JP3978276B2 - Method for manufacturing hose fittings - Google Patents

Description

[0001]
BACKGROUND OF THE INVENTION
The present invention relates to a method for manufacturing a hose fitting, and more particularly to a method for producing a hose fitting in which a cylindrical thin tube is not crushed when a hose insertion portion is caulked to connect a rubber hose.
[0002]
[Prior art and problems to be solved by the invention]

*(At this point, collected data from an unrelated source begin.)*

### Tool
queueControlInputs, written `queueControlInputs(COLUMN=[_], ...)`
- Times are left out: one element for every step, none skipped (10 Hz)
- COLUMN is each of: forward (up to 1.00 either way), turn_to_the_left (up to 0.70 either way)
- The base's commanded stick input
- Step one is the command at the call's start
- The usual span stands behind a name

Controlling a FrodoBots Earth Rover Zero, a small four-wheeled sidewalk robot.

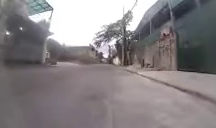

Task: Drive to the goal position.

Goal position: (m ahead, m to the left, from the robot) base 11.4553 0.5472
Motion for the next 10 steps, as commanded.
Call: queueControlInputs(forward=[1.0, 1.0, 1.0, 1.0, 1.0, 1.0, 1.0, 1.0, 1.0, 1.0], turn_to_the_left=[0.0, 0.0, 0.0, 0.0, 0.0, 0.0, 0.0, 0.0, 0.0, 0.0])
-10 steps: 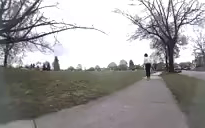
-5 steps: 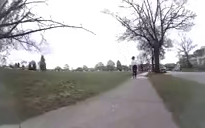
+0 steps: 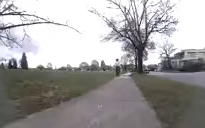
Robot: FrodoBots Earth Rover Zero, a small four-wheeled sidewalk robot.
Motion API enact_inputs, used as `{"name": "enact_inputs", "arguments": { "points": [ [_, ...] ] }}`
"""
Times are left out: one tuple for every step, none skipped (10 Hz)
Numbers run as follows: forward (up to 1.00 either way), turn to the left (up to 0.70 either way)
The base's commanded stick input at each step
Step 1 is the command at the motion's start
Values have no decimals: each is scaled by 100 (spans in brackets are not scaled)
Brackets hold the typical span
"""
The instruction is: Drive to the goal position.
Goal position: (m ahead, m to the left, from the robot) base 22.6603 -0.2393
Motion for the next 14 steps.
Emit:
{"name": "enact_inputs", "arguments": {
  "points": [
    [0, -5],
    [0, 0],
    [0, 0],
    [0, 0],
    [0, 0],
    [0, 0],
    [0, 0],
    [0, 0],
    [0, 0],
    [0, 0],
    [16, -5],
    [85, -28],
    [85, -34],
    [85, -34]
  ]
}}
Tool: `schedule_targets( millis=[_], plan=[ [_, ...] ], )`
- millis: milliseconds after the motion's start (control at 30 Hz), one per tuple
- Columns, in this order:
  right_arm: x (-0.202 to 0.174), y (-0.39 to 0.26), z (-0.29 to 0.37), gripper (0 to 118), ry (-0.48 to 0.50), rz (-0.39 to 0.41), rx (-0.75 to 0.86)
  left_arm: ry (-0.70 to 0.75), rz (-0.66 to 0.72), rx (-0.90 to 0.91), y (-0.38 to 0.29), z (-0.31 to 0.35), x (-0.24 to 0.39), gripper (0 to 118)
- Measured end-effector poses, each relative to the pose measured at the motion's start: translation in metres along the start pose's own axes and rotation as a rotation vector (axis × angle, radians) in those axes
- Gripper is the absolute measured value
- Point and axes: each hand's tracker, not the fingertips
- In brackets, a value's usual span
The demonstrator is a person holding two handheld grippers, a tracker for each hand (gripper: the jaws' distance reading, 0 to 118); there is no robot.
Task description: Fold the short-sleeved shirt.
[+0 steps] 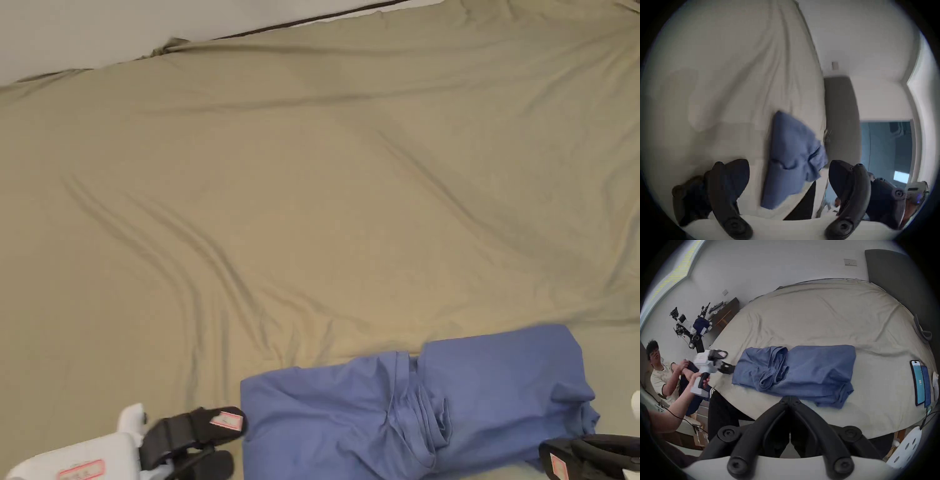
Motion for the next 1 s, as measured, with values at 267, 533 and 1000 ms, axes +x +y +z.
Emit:
schedule_targets(
  millis=[267, 533, 1000],
  plan=[
    [-0.006, 0.01, -0.003, 2, 0.019, 0.029, -0.001, -0.123, 0.011, 0.051, 0.011, -0.076, 0.009, 12],
    [0.003, 0.018, -0.008, 2, 0.002, 0.028, -0.006, 0.019, 0.002, 0.02, 0.007, -0.022, 0.026, 12],
    [0.023, 0.022, -0.004, 2, 0.024, 0.025, 0.02, 0.677, -0.3, 0.11, -0.012, -0.038, 0.184, 39]
  ],
)
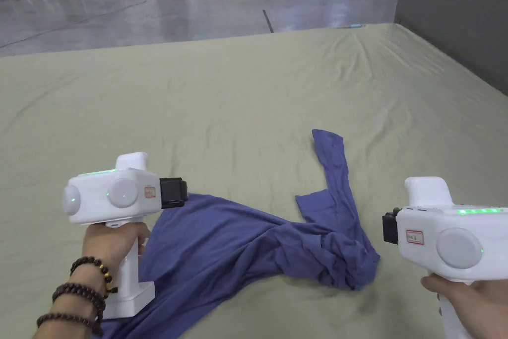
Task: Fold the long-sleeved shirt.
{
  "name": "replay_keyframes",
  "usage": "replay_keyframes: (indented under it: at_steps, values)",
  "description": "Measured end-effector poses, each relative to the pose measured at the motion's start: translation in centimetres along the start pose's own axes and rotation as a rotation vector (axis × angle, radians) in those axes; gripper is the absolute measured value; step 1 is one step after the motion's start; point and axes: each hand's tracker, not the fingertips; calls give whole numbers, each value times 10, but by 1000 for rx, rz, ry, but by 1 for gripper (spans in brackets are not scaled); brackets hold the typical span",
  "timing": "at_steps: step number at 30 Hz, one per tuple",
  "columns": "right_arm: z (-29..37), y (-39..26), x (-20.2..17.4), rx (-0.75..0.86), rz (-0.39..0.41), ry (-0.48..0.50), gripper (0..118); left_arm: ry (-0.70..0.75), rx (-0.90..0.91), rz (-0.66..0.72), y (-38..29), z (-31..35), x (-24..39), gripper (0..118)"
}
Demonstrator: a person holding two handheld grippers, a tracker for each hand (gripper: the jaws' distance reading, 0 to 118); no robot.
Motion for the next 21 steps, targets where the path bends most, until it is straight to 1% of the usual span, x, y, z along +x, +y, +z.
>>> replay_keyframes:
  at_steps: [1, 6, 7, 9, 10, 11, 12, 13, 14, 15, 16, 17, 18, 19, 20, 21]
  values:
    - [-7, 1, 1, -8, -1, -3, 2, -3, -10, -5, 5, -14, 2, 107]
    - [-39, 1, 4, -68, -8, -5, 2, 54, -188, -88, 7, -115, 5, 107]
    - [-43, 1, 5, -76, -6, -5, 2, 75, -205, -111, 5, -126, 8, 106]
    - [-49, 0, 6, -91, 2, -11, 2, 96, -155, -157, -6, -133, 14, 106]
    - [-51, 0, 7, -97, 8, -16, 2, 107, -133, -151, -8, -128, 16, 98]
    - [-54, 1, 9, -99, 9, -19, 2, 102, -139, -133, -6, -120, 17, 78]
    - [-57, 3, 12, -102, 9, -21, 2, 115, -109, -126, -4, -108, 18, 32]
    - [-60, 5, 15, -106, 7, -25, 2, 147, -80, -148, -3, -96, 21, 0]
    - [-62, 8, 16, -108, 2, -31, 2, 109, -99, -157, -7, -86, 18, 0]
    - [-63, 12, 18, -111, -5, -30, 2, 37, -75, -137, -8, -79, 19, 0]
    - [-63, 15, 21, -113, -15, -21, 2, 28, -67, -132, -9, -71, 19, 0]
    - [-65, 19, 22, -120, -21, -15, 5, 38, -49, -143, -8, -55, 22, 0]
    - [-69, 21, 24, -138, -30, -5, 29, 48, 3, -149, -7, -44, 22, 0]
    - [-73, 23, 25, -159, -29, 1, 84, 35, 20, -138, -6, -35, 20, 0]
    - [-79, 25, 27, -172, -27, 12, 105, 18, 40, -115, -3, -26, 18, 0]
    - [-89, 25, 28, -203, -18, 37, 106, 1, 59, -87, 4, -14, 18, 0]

Conventionally, hose fittings have been used to connect hydraulic equipment and hoses. In a hydraulic brake for automobiles, a hose fitting shown in FIG. 1 is used. The hose fitting includes a bottomed cylindrical hose insertion portion (socket portion) 10 into which a rubber hose can be inserted and a through hole is formed in the bottom surface, and a through hole formed in the bottom surface of the hose insertion portion 10. Via a cylindrical inner tube (nipple) 12 provided in the hose insertion portion 10 so as to communicate with the cylindrical inner tube 12 and a hollow cylindrical shaft portion (neck portion) 14 provided so that the hollow portion communicates with the cylindrical inner tube 12. And a head (union bolt mounting portion) 16 connected to the hydraulic equipment.
[0003]
One end of the rubber hose is inserted into the hose insertion portion 10 so that the cylindrical inner tube 12 is inserted into the rubber hose, and the hose fitting is connected to the rubber hose by caulking the hose insertion portion 10.
[0004]
Conventionally, this hose fitting is manufactured as follows.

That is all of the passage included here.